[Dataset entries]
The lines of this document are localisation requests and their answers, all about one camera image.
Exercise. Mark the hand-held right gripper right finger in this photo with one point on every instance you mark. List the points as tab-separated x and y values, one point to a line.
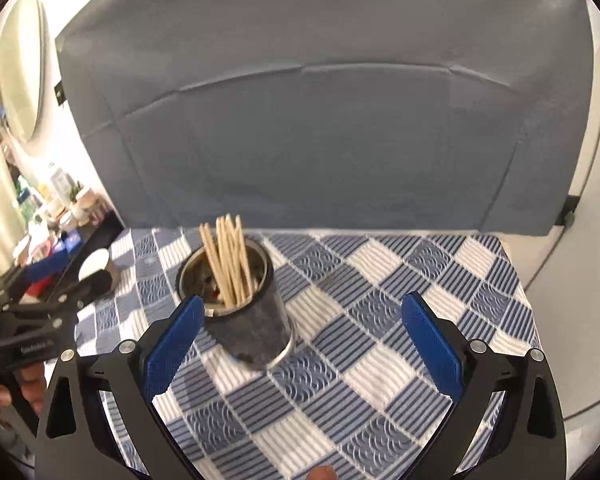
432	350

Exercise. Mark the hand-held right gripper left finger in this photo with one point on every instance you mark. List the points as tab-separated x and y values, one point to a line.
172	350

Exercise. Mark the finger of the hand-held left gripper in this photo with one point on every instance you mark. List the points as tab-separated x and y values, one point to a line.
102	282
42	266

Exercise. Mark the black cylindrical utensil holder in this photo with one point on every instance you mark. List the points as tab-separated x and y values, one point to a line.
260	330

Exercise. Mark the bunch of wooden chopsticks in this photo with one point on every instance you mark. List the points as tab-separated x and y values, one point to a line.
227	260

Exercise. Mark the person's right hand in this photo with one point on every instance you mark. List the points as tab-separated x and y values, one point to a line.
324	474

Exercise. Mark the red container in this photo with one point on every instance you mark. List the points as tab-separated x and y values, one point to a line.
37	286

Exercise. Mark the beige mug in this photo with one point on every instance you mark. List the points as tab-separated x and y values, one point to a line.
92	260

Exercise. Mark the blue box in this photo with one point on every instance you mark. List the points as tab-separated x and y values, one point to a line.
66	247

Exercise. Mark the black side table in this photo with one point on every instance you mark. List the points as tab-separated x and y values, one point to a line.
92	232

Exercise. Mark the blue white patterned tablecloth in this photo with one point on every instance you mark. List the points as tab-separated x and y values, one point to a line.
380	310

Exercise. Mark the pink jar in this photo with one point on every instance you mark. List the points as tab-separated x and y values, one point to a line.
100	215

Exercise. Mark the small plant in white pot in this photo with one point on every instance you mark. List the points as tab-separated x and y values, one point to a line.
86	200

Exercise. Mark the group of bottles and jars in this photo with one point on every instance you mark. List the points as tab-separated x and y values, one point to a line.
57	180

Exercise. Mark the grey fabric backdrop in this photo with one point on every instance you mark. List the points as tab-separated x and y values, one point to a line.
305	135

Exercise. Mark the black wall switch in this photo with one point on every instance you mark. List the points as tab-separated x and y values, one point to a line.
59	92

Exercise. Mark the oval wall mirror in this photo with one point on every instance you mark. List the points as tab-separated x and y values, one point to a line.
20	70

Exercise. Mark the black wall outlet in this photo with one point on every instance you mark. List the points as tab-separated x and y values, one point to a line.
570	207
* * *
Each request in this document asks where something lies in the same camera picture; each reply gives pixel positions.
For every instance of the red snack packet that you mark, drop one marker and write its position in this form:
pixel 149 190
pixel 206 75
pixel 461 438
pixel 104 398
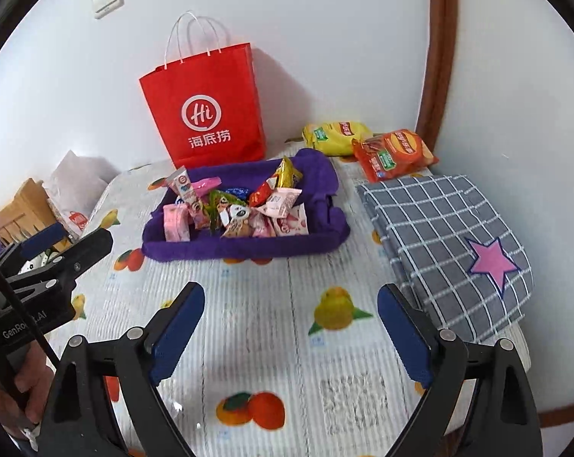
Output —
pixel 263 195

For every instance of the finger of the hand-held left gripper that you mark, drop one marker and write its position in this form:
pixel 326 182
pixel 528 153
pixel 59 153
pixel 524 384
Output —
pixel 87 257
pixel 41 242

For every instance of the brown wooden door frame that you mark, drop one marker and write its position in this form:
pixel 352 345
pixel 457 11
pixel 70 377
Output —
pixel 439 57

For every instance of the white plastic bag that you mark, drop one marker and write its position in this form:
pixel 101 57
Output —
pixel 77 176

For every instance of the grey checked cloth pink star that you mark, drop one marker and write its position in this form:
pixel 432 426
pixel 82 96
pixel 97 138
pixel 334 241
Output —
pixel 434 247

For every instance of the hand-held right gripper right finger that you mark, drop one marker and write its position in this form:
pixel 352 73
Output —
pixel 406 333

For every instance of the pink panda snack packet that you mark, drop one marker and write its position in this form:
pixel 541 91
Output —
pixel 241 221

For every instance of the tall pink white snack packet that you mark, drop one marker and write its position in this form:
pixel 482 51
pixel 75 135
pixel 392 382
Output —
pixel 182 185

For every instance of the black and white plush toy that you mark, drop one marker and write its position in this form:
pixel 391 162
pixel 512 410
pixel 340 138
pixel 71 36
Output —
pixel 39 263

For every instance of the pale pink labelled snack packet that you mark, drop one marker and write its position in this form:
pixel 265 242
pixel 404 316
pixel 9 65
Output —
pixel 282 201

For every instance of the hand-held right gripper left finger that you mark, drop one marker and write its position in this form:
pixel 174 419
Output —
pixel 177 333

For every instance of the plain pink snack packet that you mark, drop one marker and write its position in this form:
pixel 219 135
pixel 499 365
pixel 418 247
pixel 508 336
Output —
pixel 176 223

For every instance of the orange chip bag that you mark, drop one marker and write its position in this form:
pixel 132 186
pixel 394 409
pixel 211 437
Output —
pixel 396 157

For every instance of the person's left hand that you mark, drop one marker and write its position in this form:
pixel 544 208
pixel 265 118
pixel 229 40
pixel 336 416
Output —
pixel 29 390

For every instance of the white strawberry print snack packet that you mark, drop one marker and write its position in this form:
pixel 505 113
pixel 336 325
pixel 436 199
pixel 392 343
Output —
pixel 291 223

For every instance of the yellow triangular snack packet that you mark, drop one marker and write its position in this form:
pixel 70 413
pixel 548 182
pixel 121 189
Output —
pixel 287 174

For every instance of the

* [THE TASK]
Whenever a line in the entries above includes the word "document", pull that line out.

* [SOLVED EXERCISE]
The lines of this document are localisation requests and their answers, all about one camera image.
Each request in this document asks where something lies in the same camera picture; each reply gives pixel positions.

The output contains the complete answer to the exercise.